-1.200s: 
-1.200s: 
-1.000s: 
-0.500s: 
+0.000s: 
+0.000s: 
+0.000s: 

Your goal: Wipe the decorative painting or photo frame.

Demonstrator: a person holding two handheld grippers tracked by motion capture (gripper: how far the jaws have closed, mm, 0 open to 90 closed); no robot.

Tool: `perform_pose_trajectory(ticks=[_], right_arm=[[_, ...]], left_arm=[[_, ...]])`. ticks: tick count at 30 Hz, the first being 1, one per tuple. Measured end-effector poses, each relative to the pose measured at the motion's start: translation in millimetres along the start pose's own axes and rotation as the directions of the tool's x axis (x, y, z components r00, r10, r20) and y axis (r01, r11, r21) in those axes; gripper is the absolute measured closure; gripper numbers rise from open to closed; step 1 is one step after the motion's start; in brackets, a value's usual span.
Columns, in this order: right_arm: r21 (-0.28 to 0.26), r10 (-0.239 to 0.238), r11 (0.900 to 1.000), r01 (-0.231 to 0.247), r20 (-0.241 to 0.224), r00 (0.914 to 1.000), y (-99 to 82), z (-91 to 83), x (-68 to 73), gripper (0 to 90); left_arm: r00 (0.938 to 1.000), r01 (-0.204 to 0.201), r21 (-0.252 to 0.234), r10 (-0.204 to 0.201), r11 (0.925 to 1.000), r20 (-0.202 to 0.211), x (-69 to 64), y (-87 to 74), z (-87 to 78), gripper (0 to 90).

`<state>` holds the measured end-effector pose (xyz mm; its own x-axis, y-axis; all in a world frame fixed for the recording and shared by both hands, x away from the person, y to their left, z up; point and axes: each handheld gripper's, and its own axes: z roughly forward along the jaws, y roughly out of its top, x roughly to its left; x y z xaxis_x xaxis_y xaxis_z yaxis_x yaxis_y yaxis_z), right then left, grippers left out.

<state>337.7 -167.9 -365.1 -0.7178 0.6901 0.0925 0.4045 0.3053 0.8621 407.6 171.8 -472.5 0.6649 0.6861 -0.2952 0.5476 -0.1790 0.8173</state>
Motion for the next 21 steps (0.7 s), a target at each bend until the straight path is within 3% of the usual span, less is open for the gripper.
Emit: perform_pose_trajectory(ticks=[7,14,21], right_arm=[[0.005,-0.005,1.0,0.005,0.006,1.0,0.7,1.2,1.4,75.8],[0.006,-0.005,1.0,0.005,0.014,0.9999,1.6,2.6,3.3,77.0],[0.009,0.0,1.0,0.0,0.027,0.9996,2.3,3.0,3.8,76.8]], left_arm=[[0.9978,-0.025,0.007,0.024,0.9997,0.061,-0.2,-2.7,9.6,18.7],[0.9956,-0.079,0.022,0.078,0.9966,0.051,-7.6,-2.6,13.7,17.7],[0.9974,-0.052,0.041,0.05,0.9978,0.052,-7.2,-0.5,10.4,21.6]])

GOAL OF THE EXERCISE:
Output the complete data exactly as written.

WRITTEN RESPONSE:
-1.200s: 
-1.200s: 
-1.000s: 
-0.500s: 
+0.000s: 
+0.000s: 
+0.000s: 

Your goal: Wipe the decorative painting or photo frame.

Demonstrator: a person holding two handheld grippers tracked by motion capture (gripper: how far the jaws have closed, mm, 0 open to 90 closed); no robot.

Tool: `perform_pose_trajectory(ticks=[_], right_arm=[[_, ...]], left_arm=[[_, ...]])`. ticks: tick count at 30 Hz, the first being 1, one per tuple. Measured end-effector poses, each relative to the pose measured at the motion's start: translation in millimetres along the start pose's own axes and rotation as the directions of the tool's x axis (x, y, z components r00, r10, r20) and y axis (r01, r11, r21) in those axes; gripper is the absolute measured closure; gripper numbers rise from open to closed; step 1 is one step after the motion's start; in brackets, a value's usual span.
Columns, in this order: right_arm: r21 (-0.28 to 0.26), r10 (-0.239 to 0.238), r11 (0.900 to 1.000), r01 (-0.231 to 0.247), r20 (-0.241 to 0.224), r00 (0.914 to 1.000), y (-99 to 82), z (-91 to 83), x (-68 to 73), gripper (0 to 90); left_arm: r00 (0.938 to 1.000), r01 (-0.204 to 0.201), r21 (-0.252 to 0.234), r10 (-0.204 to 0.201), r11 (0.925 to 1.000), r20 (-0.202 to 0.211), x (-69 to 64), y (-87 to 74), z (-87 to 78), gripper (0 to 90).

`<state>` holds the measured end-effector pose (xyz mm; its own x-axis, y-axis; all in a world frame fixed for the recording and shared by both hands, x away from the person, y to their left, z up; point and axes: each handheld gripper's, and its own axes: z roughly forward along the jaws, y roughly out of its top, x roughly to its left; x y z xaxis_x xaxis_y xaxis_z yaxis_x yaxis_y yaxis_z), right then left, grippers left out.

<state>337.7 -167.9 -365.1 -0.7178 0.6901 0.0925 0.4045 0.3053 0.8621 407.6 171.8 -472.5 0.6649 0.6861 -0.2952 0.5476 -0.1790 0.8173</state>
Motion for the next 21 steps (0.7 s), a target at each bend until the straight path is within 3% of the usual span, less is open for the gripper.
Emit: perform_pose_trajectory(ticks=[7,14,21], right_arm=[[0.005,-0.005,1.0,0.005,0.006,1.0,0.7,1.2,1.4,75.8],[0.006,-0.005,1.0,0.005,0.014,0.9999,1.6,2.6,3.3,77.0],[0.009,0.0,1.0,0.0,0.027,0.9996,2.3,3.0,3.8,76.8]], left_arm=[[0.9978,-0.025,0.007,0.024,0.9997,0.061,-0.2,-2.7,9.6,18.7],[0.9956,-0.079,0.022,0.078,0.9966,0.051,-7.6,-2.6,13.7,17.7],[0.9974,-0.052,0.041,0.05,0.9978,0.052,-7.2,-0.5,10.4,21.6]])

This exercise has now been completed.